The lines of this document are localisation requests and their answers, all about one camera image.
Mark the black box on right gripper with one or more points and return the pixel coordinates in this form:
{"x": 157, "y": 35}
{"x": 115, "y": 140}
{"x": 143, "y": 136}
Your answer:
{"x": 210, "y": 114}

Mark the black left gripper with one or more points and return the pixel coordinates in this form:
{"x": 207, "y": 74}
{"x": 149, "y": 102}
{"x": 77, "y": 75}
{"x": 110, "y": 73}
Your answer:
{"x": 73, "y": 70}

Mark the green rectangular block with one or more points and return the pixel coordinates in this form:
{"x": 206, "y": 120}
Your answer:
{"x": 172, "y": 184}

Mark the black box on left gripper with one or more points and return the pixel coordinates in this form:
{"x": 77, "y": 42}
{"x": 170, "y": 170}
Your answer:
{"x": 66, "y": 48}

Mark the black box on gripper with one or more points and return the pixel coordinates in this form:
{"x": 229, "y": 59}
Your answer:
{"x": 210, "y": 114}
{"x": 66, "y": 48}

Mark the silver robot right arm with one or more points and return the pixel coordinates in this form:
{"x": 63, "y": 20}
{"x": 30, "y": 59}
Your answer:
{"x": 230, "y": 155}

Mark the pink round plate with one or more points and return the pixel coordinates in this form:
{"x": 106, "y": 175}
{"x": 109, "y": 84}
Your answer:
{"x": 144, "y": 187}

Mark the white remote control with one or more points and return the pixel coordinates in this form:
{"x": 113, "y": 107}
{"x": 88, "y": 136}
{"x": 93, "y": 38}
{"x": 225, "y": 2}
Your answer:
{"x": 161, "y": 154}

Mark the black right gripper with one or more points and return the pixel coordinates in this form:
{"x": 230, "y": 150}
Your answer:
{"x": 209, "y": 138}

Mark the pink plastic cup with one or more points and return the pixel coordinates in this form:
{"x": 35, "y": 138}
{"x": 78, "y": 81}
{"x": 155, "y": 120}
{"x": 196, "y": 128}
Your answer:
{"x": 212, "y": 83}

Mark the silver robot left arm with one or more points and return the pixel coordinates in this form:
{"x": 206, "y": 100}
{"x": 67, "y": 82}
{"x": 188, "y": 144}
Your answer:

Required work
The total of lines in the data that contain "pink" is all you should give.

Response to this exercise
2